For me, this succeeds on the first retry every time, because we’re working with a fresh temp file, not the one that we’re denied access to. Out of 50,000 saves, I hit the error 150 times and each time it resolved on first retry. (It also ensures we end up with the correct version of the file being moved into place.) The disadvantage of course is that you’re adding in an extra copy of the temp file, which adds overhead on non-APFS/copy-on-write volumes.

To return to my original question:

I’m curious though as to whether the bug could occur twice in immediate succession, so that the resave also triggers the error.

Here I was wondering whether we could, on rare occasions, encounter the error twice in immediate succession even with the approach of using a fresh clone of the temp file for each attempt. My suspicion is that this shouldn’t happen, because here’s my wild (and completely uneducated!) guess as to what is happening:

1. Given that this weird error only happens for ubiquitous files, I’m guessing that the problem occurs when the kernel is intermittently doing something cloud-related with the original file, putting some sort of lock on it that prevents us from deleting it - but not from moving it for some reason.
2. replaceItemAt successfully swaps out the original ubiquitous file for the replacement, but the kernel still has a lock on the original file (which is now in the temp folder) and so won’t allow it to be deleted, so replaceItemAt throws an error.
3. So if at this point we immediately retry replaceItemAt with a fresh clone, all should be good because the kernel shouldn’t be doing anything yet with the file that was, in the same run loop, just swapped into the destination URL. (At this point in fact the file at the destination URL and the fresh clone we’re replacing it with are identical.)

Does that sound reasonable?

Mostly, you'll want .fileResourceIdentifier. fileContentIdentifier is an APFS specific[1] identifier

Thank you. I realised my mistake on this late yesterday while testing.

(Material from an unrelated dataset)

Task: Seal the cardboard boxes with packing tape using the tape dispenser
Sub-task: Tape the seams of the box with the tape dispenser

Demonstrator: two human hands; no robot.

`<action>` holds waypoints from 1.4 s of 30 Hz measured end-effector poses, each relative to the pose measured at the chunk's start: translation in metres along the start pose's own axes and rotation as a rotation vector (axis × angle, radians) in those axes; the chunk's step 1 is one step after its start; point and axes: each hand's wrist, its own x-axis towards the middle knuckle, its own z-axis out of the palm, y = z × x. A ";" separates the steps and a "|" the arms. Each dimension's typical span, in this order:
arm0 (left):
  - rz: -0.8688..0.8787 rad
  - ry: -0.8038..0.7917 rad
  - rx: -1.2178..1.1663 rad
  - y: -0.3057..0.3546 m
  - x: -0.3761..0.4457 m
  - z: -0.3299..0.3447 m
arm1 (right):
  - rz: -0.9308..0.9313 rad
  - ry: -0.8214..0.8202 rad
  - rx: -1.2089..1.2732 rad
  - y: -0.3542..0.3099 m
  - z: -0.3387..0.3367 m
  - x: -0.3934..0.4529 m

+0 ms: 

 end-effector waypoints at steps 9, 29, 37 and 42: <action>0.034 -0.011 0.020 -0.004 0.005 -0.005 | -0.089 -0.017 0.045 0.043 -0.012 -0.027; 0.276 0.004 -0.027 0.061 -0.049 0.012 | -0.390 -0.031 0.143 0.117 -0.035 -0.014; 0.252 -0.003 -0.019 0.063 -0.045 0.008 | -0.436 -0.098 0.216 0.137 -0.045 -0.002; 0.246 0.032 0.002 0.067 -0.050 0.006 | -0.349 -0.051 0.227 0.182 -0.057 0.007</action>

So, given all of the above, I think my approach should be:

1. Make a working copy in a temp dir (if destination doesn’t support cloning but local storage does, make the working copy on the local storage): workingCopyURL.
2. On save, update the working copy.
3. Copy the working copy to a folder created using url(for: .itemReplacementDirectory…): tempURL.
4. Use replaceItemAt, replacing destinationURL with tempURL.
5. If replaceItemAt fails, AND isUbiquitous is true for destinationURL, create a fresh copy of the working copy, and try replaceItemAt again with that. (If the file wasn’t ubiquitous, just throw the error.)
6. If replaceItemAt fails the second time, examine the error to check for this very specific bug, and if it all checks out, move on.